Войдя, наконец, в девочку полностью, Момот едва сдержал крик, так ему было
хорошо. Легкое постанывание ребенка, безвольные попытки высвободиться
доводили его до исступления. И кончая, он закусил край подушки, чтоб не
заорать на всю гостиницу.
Майор не встал с Даши сразу. Он полежал на ней, не вытаскивая член,
предвкушая бесконечную и безопасную ночь. И от этих мыслей возбудился
снова...
Олег Панфилович вспомнил все это настолько ярко, что действительно
застонал. И захотел задушить проклятого Верта, лишившего его смысла жизни.
Но Верта рядом не было. Только Даша (слава, Богу - одна) шла от трамвайной
остановки. И он не мог получить от нее того, чего так желал. Он сам себе
напоминал умирающего от голода человека с зашитым наглухо ртом. Такой
человек в ярости бьет посуду, бросает на пол недоступные кушанья.
• Я же говорил, что приеду раньше тебя, - вышел из-за кустов Олег
Панфилович, состроив улыбку, больше похожую на гримасу.
– Ну, пошли искать
место для тайника. Ты, наверное, лучше меня знаешь этот парк. Где тут можно
найти такой уголок, куда никто-никто не заходит?
• Я тут редко гуляю, дядя Олег. Вы сами ищите, а я вам помогать буду.
Только давайте побыстрей, а то я сильно кушать хочу.

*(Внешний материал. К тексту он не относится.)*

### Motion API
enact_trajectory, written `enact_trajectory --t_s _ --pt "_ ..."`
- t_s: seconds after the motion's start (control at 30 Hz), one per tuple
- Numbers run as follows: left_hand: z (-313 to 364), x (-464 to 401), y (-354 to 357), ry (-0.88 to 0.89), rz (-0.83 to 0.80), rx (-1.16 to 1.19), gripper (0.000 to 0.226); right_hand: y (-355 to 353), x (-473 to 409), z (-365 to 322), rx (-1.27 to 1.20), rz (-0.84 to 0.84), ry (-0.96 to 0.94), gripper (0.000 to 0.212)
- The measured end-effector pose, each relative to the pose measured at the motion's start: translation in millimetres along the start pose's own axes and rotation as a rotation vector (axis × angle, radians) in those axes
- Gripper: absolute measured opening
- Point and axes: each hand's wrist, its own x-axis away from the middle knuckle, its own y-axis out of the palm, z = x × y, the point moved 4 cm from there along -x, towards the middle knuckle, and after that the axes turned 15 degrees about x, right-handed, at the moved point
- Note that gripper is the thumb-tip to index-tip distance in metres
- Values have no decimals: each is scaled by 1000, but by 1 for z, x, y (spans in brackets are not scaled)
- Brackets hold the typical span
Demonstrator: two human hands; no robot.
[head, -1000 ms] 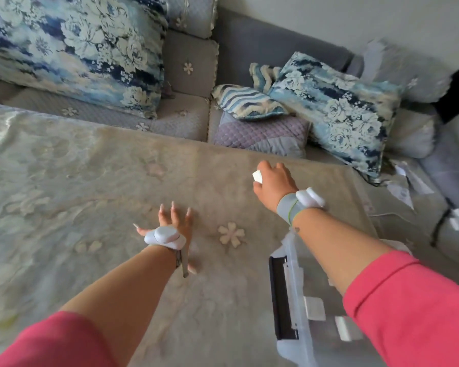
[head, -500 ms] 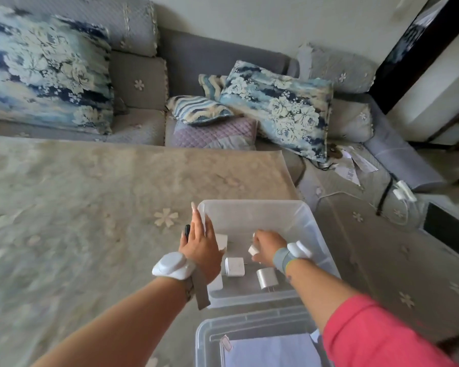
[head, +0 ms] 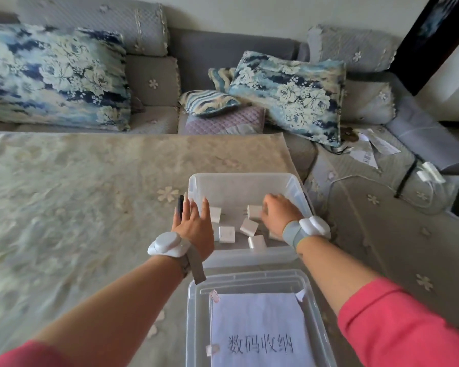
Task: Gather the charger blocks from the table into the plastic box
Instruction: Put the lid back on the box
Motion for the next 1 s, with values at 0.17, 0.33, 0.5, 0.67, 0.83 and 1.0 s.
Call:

Никем не замеченная парочка удалилась в глубь пустынного осеннего парка. Деревья
топорщили голые ветви, легкий ветер колыхал прутики кустарника. Приближалась суровая
сибирская зима.
Глава 2
Меня разбудил комар. Сперва он, в отличие от городских, честно предупредил о своих намерениях
пронзительным писком, но я только отмахнулся спросонья. И он, сочтя мое поведение бестактным,
с размаху засадил хоботок мне в нижнюю губу. Губа начала распухать, сон улетел, будто его и не было,
я вылез из спальника и мрачно побрел варить кофе.
Голова трещала ужасно. Вчерашний вечер вообще был трудным. Как ни как, но Демьяныч со своей
барыней - женой тринадцать лет были для маши отцом и матерью. Не совсем хорошими, но искренними.
И принять им мое возникновение из небытия было трудно. Хотя, потом, когда мы как следует
напились, Демьяныч признался, что все эти годы подсознательно ждал явление настоящих родителей.
• Это только так говорят, что не та мать, которая родила, а та, которая вырастила.
Кровь родная всегда себя сказывает. Я еще там, в Ялте, боялся, жену отговаривал брать
чужого ребенка...
Он говорил это печально, пил водку, почти не закусывая, а потом спросил:
• Ну, и что ты думаешь дальше?
• Что тут думать, - ответил я, не лукавя, - сейчас я девочку взять не могу. Определюсь,
тогда. Да и тебя я отталкивать от нее не желаю, она тебя любит. Бабу твою терпеть не
может, а тебя, да - любит. Так что, пока пусть все будет, как было. Заканчивай свой
сезон, езжай в Москву, живи, только ментам не болтай лишнего про меня. Сам понимаешь...
Демьяныч понимал. В геологических работах половина сезонников бичи или зеки. Его жена ничего понимать
не желала. Она попыталась высказать мне право собственности на Машу, сообщив, что уголовникам
в тюрьме сидеть надо, а не чужих детей воровать. Пришлось выдать ей плюху. Это только в книжках
благородные аферисты не поднимают руку на женщину. Я не был таким уж благородным, а эта мадам с моим понятием
женщин плохо ассоциировалась. Она замолкла мгновенно, В глазах Демьяныча я прочел жгучую
зависть застарелого подкаблучника. Если бы он выдавал ей тумаков хоть раз в квартал, то их семейная жизнь
сложилась бы гораздо более счастливо.
• Ты, лярва дешевая, - на всякий случай усилил я впечатление, - если еще раз пикнешь,
замочу и в тайге закопаю. Я тебе не муж. Усекла?.. Не слышу!..
• Усекла, - пролепетала она, вполне меня удовлетворив своим испугом.
Ну, а потом мы пили водку и брагу, и я не стал отказываться, сочувствуя Демьянычу.